Toen hij voor zichzelf begon zocht hij een naam. Iemand suggereerde 'Katja Katoen', omdat dat zo lekker bekte. Katja was de voornaam van Jules' huisbazin, dat was alles. Maar het klonk beter dan 'Jules' Wattendekens'.
Sinds die begintijd is de vraag naar futons voortdurend licht stijgend geweest, maar het aanbod wisselde sterk. Modieuze aanbieders verdwenen weer, maar Jules bleef. Hij is een van de weinigen die alles zelf met de hand doet. En sinds 2012 is al zijn katoen van biologische oorsprong. Belangrijk, want in de reguliere katoenteelt wordt heel wat afgespoten met stoffen die niet pluis zijn.
De katoen die Jules gebruikt komt uit India en wordt in België tot dekens verwerkt. De katoenen tijk komt uit Turkije.
We kijken toe. Jules splitst 'de wolken', de wattendekens, en stapelt ze haaks op elkaar. Gewone futonmakers doen dat vaak niet, maar door deze extra bewerking krijgen de futons meer volume en blijven ze luchtiger.
Wat lucht betreft zegt Jules dat futons als voordeel hebben dat ze luchtdoorlatend zijn. Bovendien nemen ze vocht op. Daar staat tegenover dat futons ook zelf graag worden gelucht, liefst iedere dag.

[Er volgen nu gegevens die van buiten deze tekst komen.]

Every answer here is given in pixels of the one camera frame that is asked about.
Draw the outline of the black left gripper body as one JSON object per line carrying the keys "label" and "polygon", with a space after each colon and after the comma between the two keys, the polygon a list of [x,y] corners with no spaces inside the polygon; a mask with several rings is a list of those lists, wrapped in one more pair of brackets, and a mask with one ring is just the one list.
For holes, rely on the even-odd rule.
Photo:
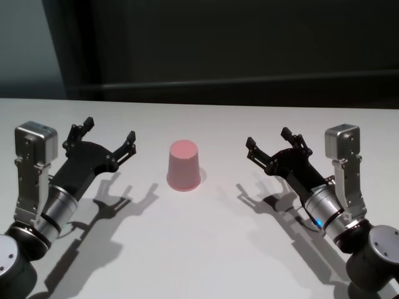
{"label": "black left gripper body", "polygon": [[80,199],[94,179],[102,173],[114,173],[118,163],[113,154],[95,143],[81,141],[66,152],[67,161],[52,178],[51,186],[60,187]]}

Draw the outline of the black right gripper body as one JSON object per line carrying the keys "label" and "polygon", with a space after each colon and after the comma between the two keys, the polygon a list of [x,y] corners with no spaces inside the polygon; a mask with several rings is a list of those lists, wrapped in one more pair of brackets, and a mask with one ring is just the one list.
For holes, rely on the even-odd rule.
{"label": "black right gripper body", "polygon": [[283,178],[299,196],[302,205],[316,188],[326,185],[326,180],[310,164],[309,153],[304,149],[279,151],[266,164],[266,174]]}

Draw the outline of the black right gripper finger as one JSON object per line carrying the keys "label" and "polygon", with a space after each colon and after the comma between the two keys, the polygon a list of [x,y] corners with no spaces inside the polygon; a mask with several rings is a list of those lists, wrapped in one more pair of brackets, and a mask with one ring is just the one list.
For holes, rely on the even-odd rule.
{"label": "black right gripper finger", "polygon": [[281,136],[286,140],[294,149],[300,150],[306,156],[310,156],[313,151],[307,146],[301,134],[294,135],[288,127],[284,127],[281,131]]}
{"label": "black right gripper finger", "polygon": [[252,137],[247,138],[246,148],[248,149],[248,159],[258,165],[266,174],[277,174],[276,159],[259,149]]}

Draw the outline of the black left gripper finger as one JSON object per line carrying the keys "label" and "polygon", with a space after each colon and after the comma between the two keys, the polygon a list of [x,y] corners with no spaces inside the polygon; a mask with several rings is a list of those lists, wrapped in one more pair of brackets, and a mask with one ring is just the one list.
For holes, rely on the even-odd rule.
{"label": "black left gripper finger", "polygon": [[119,148],[117,148],[110,155],[106,156],[106,160],[111,163],[117,163],[118,165],[122,165],[128,159],[130,159],[133,155],[137,153],[136,151],[136,134],[134,131],[129,132],[126,137],[125,142]]}
{"label": "black left gripper finger", "polygon": [[62,147],[64,149],[70,149],[75,146],[78,142],[82,141],[82,138],[94,127],[94,119],[89,116],[83,122],[82,125],[71,126],[67,139],[63,142]]}

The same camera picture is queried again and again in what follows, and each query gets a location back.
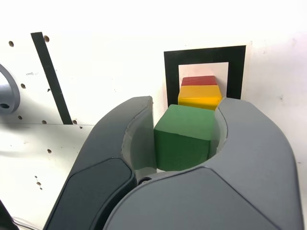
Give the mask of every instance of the circular hole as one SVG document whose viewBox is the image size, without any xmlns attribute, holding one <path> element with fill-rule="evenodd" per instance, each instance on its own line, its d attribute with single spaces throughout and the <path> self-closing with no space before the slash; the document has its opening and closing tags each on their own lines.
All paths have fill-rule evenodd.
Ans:
<svg viewBox="0 0 307 230">
<path fill-rule="evenodd" d="M 8 109 L 10 106 L 8 104 L 2 103 L 0 104 L 0 107 L 3 109 Z"/>
<path fill-rule="evenodd" d="M 150 177 L 145 176 L 145 177 L 143 177 L 143 178 L 141 178 L 141 179 L 139 180 L 138 185 L 141 185 L 141 184 L 143 184 L 143 183 L 146 183 L 147 181 L 150 181 L 150 180 L 151 180 Z"/>
<path fill-rule="evenodd" d="M 50 39 L 49 39 L 49 37 L 47 35 L 44 35 L 44 40 L 45 40 L 45 42 L 49 42 L 50 41 Z"/>
</svg>

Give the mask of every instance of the cable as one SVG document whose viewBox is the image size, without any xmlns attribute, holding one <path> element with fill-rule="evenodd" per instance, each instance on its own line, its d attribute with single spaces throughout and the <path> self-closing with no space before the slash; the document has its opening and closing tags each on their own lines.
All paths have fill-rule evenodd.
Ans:
<svg viewBox="0 0 307 230">
<path fill-rule="evenodd" d="M 21 221 L 19 221 L 19 220 L 16 220 L 16 219 L 14 219 L 14 218 L 12 218 L 12 220 L 13 220 L 13 223 L 14 223 L 15 225 L 20 226 L 20 227 L 23 227 L 23 228 L 25 228 L 25 229 L 29 229 L 29 230 L 40 230 L 40 229 L 37 229 L 37 228 L 35 228 L 35 227 L 33 227 L 33 226 L 30 226 L 30 225 L 28 225 L 28 224 L 26 224 L 26 223 L 23 223 L 23 222 L 21 222 Z"/>
</svg>

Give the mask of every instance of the stacked blocks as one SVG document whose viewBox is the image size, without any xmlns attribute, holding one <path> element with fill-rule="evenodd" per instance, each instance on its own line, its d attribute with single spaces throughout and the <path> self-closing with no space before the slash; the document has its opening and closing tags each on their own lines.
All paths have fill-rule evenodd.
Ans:
<svg viewBox="0 0 307 230">
<path fill-rule="evenodd" d="M 178 171 L 208 159 L 214 111 L 171 105 L 154 128 L 157 167 Z"/>
<path fill-rule="evenodd" d="M 215 76 L 183 78 L 178 104 L 215 110 L 222 100 Z"/>
</svg>

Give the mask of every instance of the gray plastic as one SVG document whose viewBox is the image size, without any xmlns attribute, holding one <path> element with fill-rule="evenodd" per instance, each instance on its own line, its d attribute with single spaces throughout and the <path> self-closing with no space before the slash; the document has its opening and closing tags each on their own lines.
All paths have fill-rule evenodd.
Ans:
<svg viewBox="0 0 307 230">
<path fill-rule="evenodd" d="M 215 118 L 213 157 L 132 190 L 105 230 L 303 229 L 295 159 L 282 131 L 236 99 L 223 100 Z"/>
<path fill-rule="evenodd" d="M 115 205 L 137 186 L 133 169 L 144 176 L 156 172 L 152 105 L 151 97 L 132 98 L 95 125 L 45 230 L 102 229 Z"/>
<path fill-rule="evenodd" d="M 225 99 L 215 111 L 227 137 L 204 163 L 281 229 L 303 229 L 295 158 L 277 125 L 251 103 Z"/>
<path fill-rule="evenodd" d="M 105 230 L 275 230 L 212 170 L 147 182 L 115 208 Z"/>
</svg>

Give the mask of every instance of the red block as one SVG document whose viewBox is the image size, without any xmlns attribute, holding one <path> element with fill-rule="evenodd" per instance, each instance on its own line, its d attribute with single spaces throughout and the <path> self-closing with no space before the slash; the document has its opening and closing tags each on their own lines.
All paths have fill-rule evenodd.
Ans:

Jules maakt ze in diktes van vijf tot maximaal dertien centimeter en ze gaan zo'n tien jaar mee. Het feit dat hij inmiddels seriële 'herhaalklanten' heeft is daarbij een goed teken. Sinds hij werkt met uitsluitend biologische katoen zijn z'n futons iets duurder geworden, maar naar ons idee nog steeds verbluffend goedkoop: tussen de vier- en vijfhonderd euro voor een tweepersoons matras. En als je ziet wat een werk daar in gaat, plus het materiaal...
Jules is klaar met de opbouw van zijn nieuwe futon. Pas dan blijkt dat de 'jas' voor het matras al die tijd eronder heeft liggen wachten. Met fascinerend vakmanschap vouwt hij de wolken in de tijk. Alsof je aanwezig bent bij een geboorte. Scan-collega Margot noemt het 'origami', naar de Japanse papiervouwkunst. Als die operatie klaar is, naait Jules zijn kakelverse futon dicht, ook dat met de hand.
Zijn klanten komen inmiddels uit het hele land, zelfs uit België. Behalve futons maakt Jules ook kussens en dekbedden, desgewenst met overtrekken die de klanten zelf aanleveren. De hangmatten die hij verkoopt zijn gemaakt door derden.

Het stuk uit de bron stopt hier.